衆院厚生労働委員会の閉会中審査で9日、長妻昭議員はGoToトラベルの延長を閣議決定した政府の新型コロナ感染症対策について、「ワクチンができるまで、医療崩壊を起こさせない。GoToトラベルは一時停止して、ステージ2になってから再開すればいい」と進言しました。

 政府が8日にGoToトラベルの期間を来年6月末まで延長を閣議決定したことについて、政府の新型コロナウイルス感染症対策分科会の尾身会長に政府から分科会に事前に諮問があったか確認したところ、尾身会長は「諮問はなかった」と回答しました。政府が10月1日にGoToトラベルへの東京都の追加を決定する際には、9月25日に分科会で諮問があった上で正式に承認されたと確認しました。
 長妻議員は「分科会の意見を聞かないのはとんでもない」と政府の姿勢を強く批判し、岩井国土交通副大臣に「なぜ分科会の意見を聞かなかったのか」とただしましたが、明確な回答は得られませんでした。

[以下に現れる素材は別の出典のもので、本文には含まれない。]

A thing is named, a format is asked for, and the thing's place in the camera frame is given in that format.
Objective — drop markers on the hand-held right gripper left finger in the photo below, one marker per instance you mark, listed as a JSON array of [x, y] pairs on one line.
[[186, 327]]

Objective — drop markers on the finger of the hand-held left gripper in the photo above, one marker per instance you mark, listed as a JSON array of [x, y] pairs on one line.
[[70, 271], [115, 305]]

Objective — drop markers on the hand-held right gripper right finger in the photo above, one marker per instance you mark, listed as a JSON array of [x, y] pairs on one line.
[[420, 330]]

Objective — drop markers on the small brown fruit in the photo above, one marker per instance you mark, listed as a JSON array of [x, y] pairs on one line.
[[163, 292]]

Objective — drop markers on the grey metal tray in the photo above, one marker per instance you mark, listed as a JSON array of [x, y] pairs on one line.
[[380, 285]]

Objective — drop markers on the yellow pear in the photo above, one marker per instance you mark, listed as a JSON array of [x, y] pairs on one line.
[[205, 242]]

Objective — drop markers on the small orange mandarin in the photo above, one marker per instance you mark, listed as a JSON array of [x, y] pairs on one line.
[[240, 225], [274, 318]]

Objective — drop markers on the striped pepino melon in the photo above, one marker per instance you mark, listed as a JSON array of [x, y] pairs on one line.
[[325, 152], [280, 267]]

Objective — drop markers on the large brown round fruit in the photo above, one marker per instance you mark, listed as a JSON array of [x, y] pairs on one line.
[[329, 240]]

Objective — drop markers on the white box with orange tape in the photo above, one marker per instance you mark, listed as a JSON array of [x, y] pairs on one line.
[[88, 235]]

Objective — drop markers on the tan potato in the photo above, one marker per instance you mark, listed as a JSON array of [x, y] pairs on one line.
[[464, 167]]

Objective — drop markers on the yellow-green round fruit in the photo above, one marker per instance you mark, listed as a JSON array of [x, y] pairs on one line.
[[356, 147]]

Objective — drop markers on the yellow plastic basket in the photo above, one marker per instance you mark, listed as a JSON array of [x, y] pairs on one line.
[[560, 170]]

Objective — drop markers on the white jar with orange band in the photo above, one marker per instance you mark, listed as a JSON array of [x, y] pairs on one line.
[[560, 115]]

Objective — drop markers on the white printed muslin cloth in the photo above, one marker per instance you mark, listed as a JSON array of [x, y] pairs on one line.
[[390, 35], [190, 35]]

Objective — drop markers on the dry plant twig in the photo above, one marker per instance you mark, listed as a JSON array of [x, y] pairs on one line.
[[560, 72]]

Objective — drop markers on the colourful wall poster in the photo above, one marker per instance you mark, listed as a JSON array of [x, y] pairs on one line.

 全国的に感染が拡大する中でのGoToトラベルの延長について、尾身会長に意見を求めたところ、「早く感染を抑えて、ステージ2相当になってから再開すべき」と見解を示しました。
 長妻議員は厚生労働大臣を経験した見地から、「分科会からGoToトラベルの一時停止について、再三要請されているにもかかわらず、閣議決定でなぜ意見を言わなかったのか。ひっ迫している医療従事者を代弁できるのは田村厚生労働大臣だけだ」と迫りましたが、田村大臣は「感染状況に応じて、全国の首長と適切に制約を相談している」とGoToトラベルの一時停止に言及しませんでした。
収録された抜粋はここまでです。